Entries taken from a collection
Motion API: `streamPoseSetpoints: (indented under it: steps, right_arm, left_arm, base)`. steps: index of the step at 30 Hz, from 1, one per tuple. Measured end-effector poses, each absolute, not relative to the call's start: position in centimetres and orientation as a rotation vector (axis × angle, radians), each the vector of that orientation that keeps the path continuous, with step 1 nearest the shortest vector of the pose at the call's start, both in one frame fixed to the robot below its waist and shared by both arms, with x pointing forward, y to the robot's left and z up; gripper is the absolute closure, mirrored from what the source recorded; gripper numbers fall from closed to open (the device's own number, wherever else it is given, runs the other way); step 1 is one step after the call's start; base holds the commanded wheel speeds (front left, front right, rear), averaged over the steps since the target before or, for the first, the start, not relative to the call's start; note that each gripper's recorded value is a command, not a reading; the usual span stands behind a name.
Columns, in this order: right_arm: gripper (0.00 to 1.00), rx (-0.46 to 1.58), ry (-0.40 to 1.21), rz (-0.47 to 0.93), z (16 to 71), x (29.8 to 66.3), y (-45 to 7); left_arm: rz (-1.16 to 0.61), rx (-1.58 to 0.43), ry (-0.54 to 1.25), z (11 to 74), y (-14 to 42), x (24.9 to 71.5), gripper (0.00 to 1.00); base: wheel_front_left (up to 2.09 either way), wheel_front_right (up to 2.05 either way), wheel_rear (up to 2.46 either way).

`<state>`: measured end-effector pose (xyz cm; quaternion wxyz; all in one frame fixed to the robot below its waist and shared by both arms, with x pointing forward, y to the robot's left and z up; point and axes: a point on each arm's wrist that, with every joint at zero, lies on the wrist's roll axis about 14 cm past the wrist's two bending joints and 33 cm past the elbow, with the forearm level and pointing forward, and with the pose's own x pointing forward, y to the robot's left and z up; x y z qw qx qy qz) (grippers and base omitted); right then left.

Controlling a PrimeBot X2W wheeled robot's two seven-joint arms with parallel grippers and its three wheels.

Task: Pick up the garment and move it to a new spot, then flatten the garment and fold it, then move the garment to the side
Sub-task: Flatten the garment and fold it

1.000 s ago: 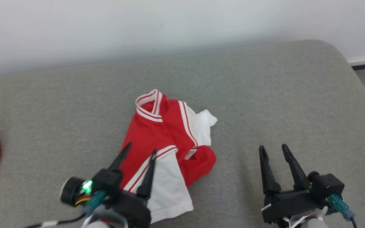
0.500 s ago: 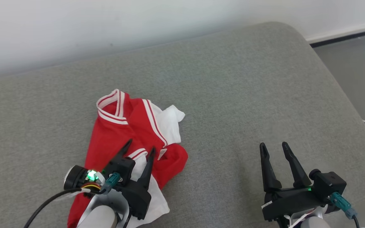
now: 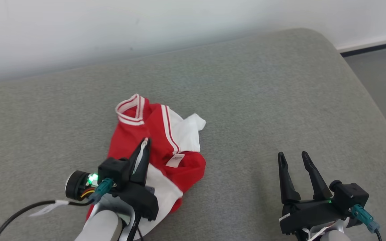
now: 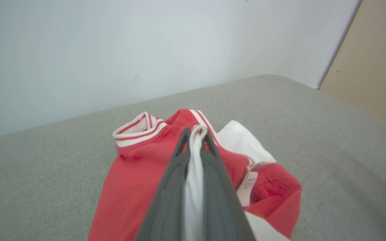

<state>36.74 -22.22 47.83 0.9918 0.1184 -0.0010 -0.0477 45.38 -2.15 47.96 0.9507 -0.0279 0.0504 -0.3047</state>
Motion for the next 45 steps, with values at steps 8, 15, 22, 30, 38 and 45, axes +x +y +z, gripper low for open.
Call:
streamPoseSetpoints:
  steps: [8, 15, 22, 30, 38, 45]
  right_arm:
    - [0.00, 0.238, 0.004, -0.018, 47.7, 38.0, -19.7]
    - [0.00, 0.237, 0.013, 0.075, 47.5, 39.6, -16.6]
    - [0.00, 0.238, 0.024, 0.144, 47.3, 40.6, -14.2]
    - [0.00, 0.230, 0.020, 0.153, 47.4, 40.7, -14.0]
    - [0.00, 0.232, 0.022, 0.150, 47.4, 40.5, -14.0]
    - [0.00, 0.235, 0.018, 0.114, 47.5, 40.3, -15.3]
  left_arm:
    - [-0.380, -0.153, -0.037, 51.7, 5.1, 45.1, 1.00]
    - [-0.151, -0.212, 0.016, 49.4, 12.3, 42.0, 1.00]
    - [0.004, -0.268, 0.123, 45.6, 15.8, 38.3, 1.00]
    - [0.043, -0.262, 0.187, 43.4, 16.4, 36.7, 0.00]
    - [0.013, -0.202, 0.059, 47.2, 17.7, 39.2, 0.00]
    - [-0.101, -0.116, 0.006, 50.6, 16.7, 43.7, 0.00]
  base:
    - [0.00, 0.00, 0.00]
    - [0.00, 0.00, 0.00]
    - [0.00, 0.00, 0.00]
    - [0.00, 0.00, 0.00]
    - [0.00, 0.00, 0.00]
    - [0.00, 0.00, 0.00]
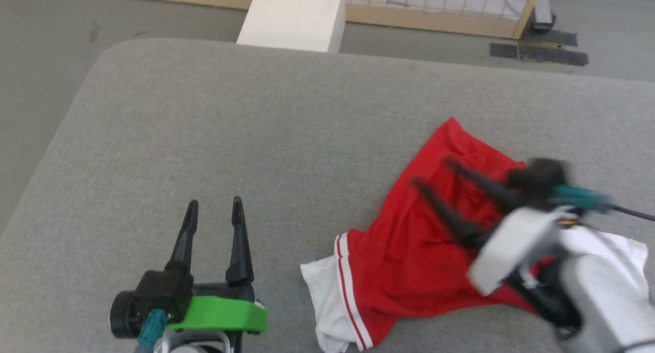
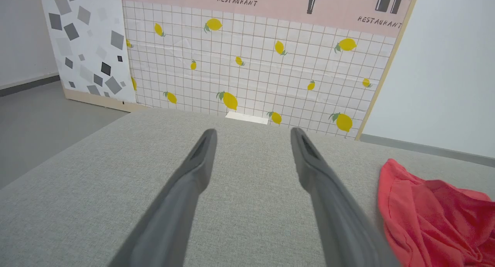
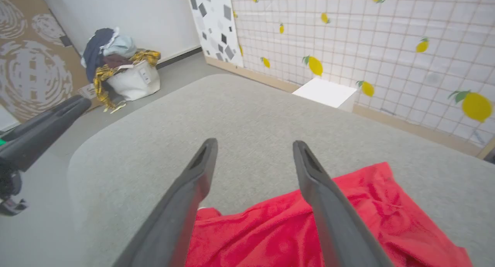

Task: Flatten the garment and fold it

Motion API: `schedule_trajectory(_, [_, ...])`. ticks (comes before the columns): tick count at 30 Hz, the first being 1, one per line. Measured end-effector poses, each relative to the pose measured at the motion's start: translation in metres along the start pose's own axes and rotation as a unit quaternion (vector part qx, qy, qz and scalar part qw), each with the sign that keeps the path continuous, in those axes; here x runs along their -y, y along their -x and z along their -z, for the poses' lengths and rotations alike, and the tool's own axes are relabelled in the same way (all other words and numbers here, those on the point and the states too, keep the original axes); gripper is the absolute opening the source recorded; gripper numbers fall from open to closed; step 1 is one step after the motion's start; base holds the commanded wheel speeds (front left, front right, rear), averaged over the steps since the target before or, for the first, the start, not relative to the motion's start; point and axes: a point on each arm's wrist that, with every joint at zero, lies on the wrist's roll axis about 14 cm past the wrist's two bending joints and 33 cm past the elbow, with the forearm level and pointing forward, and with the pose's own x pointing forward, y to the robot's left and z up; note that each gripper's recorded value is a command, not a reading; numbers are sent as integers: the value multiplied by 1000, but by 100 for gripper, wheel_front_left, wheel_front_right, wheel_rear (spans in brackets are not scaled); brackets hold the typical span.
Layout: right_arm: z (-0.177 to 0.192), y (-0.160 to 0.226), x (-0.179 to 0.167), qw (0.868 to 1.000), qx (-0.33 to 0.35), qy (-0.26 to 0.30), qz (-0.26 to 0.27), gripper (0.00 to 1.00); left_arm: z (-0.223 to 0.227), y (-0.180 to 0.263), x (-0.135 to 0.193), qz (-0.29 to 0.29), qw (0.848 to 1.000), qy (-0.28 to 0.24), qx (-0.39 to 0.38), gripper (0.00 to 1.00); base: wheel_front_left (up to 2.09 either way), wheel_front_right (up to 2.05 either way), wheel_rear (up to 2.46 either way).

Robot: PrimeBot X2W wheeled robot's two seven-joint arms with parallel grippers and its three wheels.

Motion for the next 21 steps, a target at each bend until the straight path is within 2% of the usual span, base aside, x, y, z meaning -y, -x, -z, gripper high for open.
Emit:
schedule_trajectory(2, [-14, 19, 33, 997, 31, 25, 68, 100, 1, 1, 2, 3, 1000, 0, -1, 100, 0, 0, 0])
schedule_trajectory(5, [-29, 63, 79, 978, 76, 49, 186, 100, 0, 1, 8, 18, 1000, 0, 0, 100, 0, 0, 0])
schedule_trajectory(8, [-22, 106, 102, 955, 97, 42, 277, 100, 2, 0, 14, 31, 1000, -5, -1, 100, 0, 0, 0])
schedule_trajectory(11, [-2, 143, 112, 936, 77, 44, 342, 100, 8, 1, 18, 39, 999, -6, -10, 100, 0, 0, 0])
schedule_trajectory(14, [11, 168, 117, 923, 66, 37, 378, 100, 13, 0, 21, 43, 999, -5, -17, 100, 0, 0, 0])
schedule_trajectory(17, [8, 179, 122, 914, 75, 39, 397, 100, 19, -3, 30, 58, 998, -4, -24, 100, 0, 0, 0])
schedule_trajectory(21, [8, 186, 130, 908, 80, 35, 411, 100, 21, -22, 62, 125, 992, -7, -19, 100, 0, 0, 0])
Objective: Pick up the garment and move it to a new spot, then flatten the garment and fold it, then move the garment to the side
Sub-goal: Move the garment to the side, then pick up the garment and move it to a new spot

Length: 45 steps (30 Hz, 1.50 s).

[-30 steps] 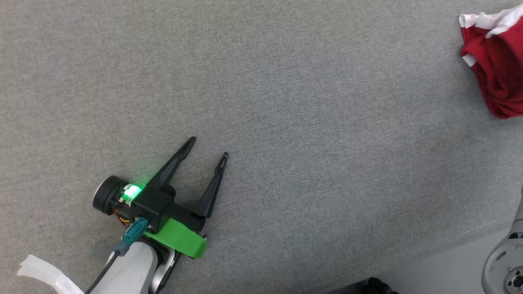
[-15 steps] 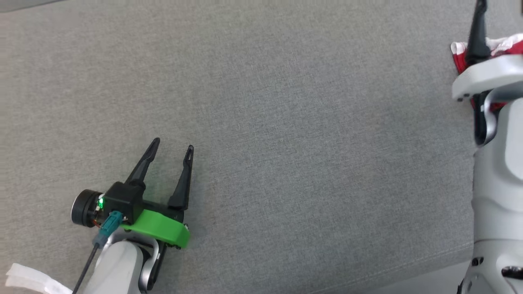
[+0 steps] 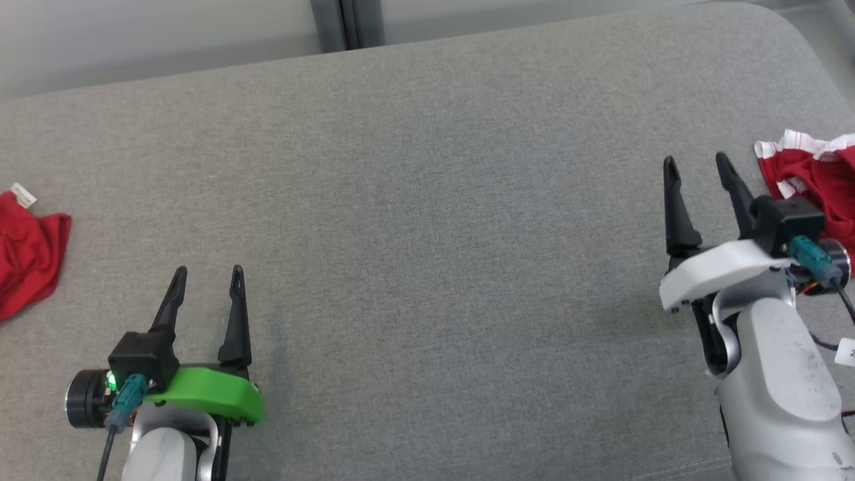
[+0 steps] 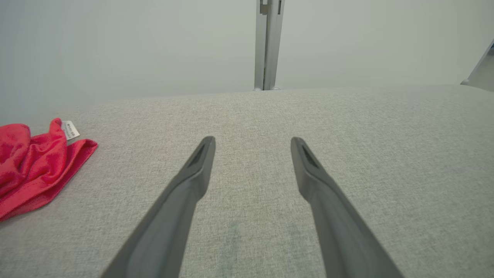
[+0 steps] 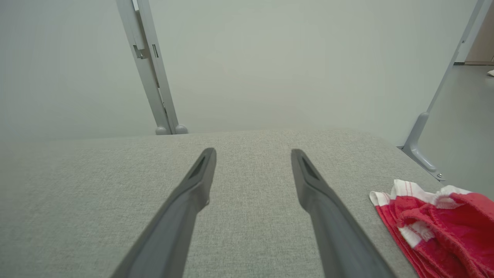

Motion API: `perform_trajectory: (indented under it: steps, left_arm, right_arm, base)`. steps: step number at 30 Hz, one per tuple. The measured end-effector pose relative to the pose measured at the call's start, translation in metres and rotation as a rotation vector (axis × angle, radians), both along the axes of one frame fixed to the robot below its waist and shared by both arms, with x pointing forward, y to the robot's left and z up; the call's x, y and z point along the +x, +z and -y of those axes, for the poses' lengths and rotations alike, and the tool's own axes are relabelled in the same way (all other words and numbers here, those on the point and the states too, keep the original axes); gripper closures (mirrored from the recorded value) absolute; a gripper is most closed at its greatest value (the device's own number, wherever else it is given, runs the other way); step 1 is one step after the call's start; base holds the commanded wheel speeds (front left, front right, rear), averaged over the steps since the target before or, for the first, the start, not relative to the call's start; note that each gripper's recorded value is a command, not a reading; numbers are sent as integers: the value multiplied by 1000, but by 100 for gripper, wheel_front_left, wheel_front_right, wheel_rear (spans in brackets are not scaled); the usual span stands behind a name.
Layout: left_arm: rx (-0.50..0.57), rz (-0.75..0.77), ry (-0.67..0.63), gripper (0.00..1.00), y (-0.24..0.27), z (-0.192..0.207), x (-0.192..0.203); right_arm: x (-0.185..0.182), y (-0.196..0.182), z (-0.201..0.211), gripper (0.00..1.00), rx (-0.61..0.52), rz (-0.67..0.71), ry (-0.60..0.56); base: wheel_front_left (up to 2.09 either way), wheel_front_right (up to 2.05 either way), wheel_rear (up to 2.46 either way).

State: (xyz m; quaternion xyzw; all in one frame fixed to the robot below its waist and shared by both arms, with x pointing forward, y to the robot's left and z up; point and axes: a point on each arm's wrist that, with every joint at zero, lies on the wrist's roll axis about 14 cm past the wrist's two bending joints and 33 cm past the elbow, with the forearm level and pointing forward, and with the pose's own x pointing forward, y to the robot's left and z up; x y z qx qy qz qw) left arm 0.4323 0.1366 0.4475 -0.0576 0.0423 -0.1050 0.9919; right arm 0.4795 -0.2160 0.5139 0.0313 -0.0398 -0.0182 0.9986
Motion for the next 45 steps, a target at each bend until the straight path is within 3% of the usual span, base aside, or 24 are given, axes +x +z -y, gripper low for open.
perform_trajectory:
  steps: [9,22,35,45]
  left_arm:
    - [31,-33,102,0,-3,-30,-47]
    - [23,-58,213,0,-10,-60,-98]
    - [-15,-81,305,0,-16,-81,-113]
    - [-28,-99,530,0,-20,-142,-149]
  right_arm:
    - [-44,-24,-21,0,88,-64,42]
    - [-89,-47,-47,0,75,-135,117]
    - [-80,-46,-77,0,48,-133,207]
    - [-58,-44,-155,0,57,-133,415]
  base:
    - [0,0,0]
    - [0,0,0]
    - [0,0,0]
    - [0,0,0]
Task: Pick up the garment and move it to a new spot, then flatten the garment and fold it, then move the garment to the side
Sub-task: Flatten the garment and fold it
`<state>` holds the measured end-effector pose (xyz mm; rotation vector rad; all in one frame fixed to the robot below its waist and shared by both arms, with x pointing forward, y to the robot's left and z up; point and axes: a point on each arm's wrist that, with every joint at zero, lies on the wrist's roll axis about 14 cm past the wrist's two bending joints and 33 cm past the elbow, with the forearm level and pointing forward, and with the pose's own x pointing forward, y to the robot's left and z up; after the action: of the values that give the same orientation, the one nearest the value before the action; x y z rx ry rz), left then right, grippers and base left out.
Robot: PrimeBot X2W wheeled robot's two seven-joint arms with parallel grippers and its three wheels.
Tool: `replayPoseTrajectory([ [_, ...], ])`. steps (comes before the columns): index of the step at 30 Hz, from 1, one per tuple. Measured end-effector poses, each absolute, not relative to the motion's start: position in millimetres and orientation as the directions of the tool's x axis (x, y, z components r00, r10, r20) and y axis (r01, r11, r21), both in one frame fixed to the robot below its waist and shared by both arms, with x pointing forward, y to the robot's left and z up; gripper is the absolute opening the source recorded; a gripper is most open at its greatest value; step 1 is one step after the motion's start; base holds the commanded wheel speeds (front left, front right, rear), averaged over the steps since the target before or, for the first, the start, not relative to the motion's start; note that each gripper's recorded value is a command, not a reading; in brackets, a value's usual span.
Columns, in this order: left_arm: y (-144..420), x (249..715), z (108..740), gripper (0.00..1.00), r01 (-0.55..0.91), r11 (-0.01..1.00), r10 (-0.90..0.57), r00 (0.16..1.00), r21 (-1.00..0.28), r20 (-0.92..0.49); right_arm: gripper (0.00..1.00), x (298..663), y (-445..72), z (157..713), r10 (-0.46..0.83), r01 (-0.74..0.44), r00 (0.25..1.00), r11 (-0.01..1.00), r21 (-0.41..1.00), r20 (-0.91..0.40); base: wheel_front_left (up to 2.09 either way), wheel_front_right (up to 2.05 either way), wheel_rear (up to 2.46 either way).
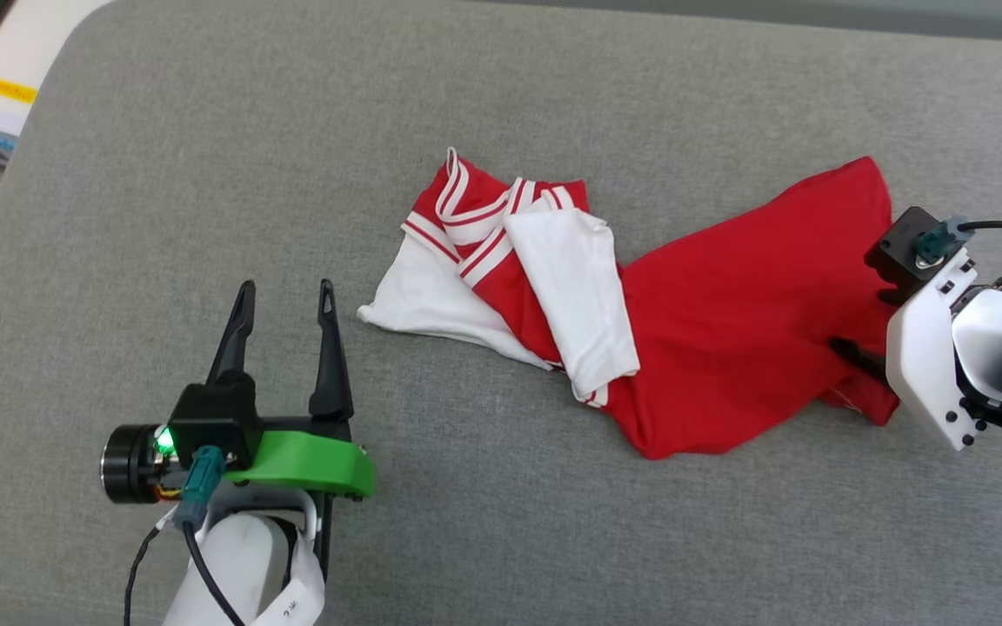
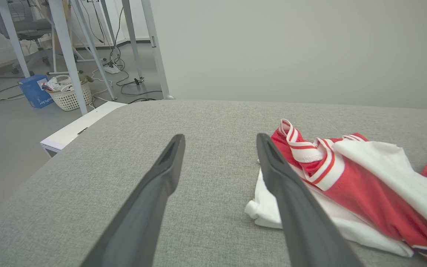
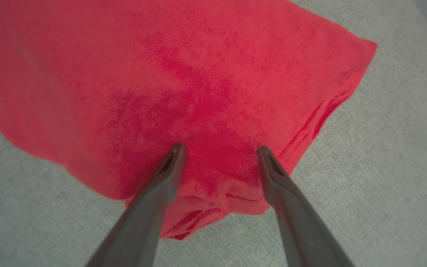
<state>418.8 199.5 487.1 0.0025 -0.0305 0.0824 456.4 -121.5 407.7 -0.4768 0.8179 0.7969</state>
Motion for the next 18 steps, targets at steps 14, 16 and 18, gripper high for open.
replayPoseTrajectory([
  [14, 205.7, 429.2, 464.0, 1.00, -0.101, 0.995, 0.101, 0.995, 0.011, -0.022, 0.00, 465.2, -116.4, 345.2, 0.448, -0.779, 0.342, 0.627, 0.017, -0.826, 0.00, 0.00, 0.00],
  [16, 206.6, 428.4, 465.3, 1.00, -0.101, 0.995, 0.102, 0.995, 0.015, -0.018, 0.00, 471.6, -110.2, 355.0, 0.487, -0.769, 0.384, 0.639, 0.020, -0.784, 0.00, 0.00, 0.00],
  [18, 207.7, 426.9, 467.3, 1.00, -0.104, 0.994, 0.104, 0.994, 0.018, -0.014, 0.00, 475.2, -107.3, 365.5, 0.515, -0.762, 0.422, 0.648, 0.017, -0.746, 0.00, 0.00, 0.00],
])
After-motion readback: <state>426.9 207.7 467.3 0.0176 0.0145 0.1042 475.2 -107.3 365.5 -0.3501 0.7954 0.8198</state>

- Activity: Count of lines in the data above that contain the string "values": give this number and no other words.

- The completed task: 2